Physics in the 2020s: what will happen over the decade ahead – Physics World


Matin Durrani looks back at the successes in physics over the last 10 years and gazes into his crystal ball at what the future holds

As the 2020s gets underway, what can we expect to happen over the next 10 years? To get you in the mood, let’s first look back over the decade that’s now fading into the past. We kicked off the 2010s with Barack Obama one year into his science-loving presidency, CERN physicists poring over the first 7TeV collisions from the Large Hadron Collider (LHC) and researchers wondering if the CDMS-II experiment in the US had really obtained the first direct evidence for dark matter (answer: probably not).

Many of the successes in physics over the last decade were honoured by Physics World through our annual Breakthrough of the Year. The award was a straightforward choice in some years, especially when there’d been a big breakthrough in particle physics or astronomy. In 2012 the prize went to CERN’s discovery of the Higgs boson, in 2013 to the IceCube detector in Antarctica spotting cosmic neutrinos, and in 2016 to LIGO’s momentous discovery of gravitational waves.

Quantum physics was a burgeoning area in the 2010s too, reflecting physicists’ growing ability to experimentally probe the deepest mysteries of the subject. In 2011 the award went to work on “weak measurement”, which broke the taboo that it’s impossible to gain knowledge of the paths taken by individual photons travelling through two slits to create an interference pattern. Four years later, the prize was awarded for “double” quantum teleportation, in which physicists simultaneously transferred both a photon’s spin and its orbital angular momentum to a distant photon.

One significant cultural change in physics during the 2010s was the growing realization that physicists needs to do much more to root out inequalities in the field and make it more diverse. In fact, the decade saw some high-profile dismissals and resignations in the physics community – on the grounds of unwanted harassment of women and other groups – that in the past would have been unheard of and most likely swept under the carpet. Much of those changes came to light due to the openness wrought by the digital age.

One great hope for the decade, however, went unfulfilled: the discovery of “new” physics beyond the Standard Model. Despite 10 years of the LHC, there are still no signs of supersymmetric particles, forcing particle theorists to make progress with their mathematical wits alone. But with the LHC about to embark on an ambitious upgrade programme under the stewardship of Fabiola Gianotti, who just became the first person to be awarded a full second term as CERN boss, particle physicists will surely hope they can achieve in the next decade the dreams they held at the start of this.

The future is bright

I’m not sure for how long my own optimism will last, and for sure there will be plenty of downs as well as ups over the next 10 years. But as cognitive psychologist Stephen Pinker argued in his 2018 book Enlightenment Now, the world is, overall, improving. Whether measured in terms of health, literacy, safety or prosperity, things are only getting better – and those advances are due, in no small part, to science.

Physicists often don’t get the credit, but their discoveries have transformed everyday life, not least in how we communicate. Powered by developments
in semiconductor physics and optics, I can see smartphones continuing to be ever lighter, faster and more powerful over the next decade (LiFi phones anyone?). Quantum computing and communication will become mainstream, with quantum computers routinely accessed via the cloud. Physics experiments will generate ever more data and analysing that information using artificial intelligence and machine learning will become “the new normal”.

I can see environmental concerns having a bigger influence on physics. Scientific lab equipment will become cleaner and greener. Particle-accelerator labs, which used to boast about how much electricity they consumed to perform collision experiments, will either have to be more coy or, better still, put energyefficient technologies centre stage. The rising impact of climate change will see air travel increasingly frowned upon, with jet-setting physicists having to fight harder to justify those conference flights. (And before you ask, yes we are looking at changing the plastic wrappers used to post print issues of Physics World.)

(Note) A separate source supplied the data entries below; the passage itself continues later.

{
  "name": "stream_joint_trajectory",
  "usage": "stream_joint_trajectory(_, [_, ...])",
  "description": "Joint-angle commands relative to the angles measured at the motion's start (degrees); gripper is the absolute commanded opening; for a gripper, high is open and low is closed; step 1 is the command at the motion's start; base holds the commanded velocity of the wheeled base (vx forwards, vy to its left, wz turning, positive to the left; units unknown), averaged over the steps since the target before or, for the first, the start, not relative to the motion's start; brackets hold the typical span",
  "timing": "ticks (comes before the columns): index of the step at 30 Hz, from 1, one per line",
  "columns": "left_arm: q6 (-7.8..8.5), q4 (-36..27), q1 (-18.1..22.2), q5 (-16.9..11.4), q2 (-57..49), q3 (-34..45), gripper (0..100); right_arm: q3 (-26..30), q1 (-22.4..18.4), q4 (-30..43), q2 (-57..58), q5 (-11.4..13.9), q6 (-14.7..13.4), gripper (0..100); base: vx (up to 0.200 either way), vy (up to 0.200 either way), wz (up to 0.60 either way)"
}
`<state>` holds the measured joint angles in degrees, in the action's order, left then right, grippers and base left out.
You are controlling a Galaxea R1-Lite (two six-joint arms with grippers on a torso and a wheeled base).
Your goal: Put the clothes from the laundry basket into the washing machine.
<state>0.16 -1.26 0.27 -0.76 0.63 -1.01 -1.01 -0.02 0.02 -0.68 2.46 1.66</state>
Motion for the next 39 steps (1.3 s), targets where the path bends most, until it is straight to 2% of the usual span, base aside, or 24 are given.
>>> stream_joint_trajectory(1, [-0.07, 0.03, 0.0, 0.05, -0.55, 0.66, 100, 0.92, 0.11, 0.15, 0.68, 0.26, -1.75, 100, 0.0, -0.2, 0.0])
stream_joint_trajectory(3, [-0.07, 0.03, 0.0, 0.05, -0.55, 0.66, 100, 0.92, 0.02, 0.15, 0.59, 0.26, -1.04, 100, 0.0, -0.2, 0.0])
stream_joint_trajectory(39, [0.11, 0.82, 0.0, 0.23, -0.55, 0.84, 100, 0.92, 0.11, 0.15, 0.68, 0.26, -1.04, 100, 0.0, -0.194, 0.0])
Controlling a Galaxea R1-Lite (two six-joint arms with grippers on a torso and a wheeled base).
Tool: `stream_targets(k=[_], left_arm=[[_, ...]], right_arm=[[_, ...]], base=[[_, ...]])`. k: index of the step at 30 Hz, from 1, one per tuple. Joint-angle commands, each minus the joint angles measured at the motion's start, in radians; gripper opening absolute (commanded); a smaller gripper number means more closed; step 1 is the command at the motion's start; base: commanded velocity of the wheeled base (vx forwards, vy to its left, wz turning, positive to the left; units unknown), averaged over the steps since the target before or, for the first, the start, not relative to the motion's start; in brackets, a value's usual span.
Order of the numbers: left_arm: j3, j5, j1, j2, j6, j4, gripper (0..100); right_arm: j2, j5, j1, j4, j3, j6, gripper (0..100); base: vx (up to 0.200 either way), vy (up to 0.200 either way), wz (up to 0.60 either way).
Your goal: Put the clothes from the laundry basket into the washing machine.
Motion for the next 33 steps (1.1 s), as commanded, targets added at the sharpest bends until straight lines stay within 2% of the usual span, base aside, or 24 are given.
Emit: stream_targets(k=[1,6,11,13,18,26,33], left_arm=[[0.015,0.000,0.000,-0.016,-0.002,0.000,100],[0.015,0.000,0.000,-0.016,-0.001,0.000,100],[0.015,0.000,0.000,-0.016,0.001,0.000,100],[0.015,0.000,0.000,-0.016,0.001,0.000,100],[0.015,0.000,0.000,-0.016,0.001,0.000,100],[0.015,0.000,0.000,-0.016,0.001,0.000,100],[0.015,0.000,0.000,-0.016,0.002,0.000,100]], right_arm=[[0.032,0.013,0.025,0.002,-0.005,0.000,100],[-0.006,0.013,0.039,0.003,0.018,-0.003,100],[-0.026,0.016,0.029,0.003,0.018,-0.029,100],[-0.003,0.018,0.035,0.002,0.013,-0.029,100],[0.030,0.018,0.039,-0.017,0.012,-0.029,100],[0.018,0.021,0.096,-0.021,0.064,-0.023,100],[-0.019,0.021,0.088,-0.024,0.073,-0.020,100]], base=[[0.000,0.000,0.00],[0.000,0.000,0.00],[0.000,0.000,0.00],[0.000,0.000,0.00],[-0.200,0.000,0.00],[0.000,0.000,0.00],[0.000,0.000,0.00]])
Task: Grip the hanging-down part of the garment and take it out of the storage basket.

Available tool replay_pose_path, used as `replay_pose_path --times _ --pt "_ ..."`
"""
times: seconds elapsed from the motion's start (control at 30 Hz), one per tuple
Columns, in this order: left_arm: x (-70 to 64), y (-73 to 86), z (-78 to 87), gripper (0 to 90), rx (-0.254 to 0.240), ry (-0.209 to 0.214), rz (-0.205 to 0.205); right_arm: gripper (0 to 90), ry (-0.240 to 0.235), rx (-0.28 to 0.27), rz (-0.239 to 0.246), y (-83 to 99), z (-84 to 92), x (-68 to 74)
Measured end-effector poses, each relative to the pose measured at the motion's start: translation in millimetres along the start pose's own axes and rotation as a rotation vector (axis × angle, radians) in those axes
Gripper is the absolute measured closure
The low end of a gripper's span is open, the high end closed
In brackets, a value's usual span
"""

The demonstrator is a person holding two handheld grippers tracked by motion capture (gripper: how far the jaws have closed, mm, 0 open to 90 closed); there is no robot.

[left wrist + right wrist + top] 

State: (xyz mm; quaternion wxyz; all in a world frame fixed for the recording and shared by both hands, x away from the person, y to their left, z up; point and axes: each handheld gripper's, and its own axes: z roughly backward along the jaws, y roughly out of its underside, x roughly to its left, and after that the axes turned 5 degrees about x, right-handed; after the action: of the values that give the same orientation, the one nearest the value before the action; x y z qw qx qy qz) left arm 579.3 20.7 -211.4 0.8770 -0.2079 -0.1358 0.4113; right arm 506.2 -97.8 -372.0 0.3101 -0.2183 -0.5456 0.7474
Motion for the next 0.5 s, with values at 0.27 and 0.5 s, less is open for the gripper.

Medical physics will continue to boom, from improved radiotherapy treatments to new imaging techniques. In astronomy, NASA’s James Webb Space Telescope should finally launch (though I wouldn’t bet against there being yet another delay beyond 2021). The ITER fusion experiment in France should create its “first plasma” by mid-decade – roughly at the same time as the high-luminosity upgrade to CERN’s LHC comes online. China’s underground gravitational-wave detector could be ready then too, joining a similar facility in Japan searching for these ripples in space–time, which should open this year.

Diversity matters

But perhaps the biggest change in physics over the next 10 years will be in terms of diversity and equality. Efforts under way in recent times to make physics open for all will finally pay off and, though I’m not convinced that the overall numbers studying physics will increase by much (or even at all), I do predict that those at the top of the field will, by 2030, be far more varied in background than now.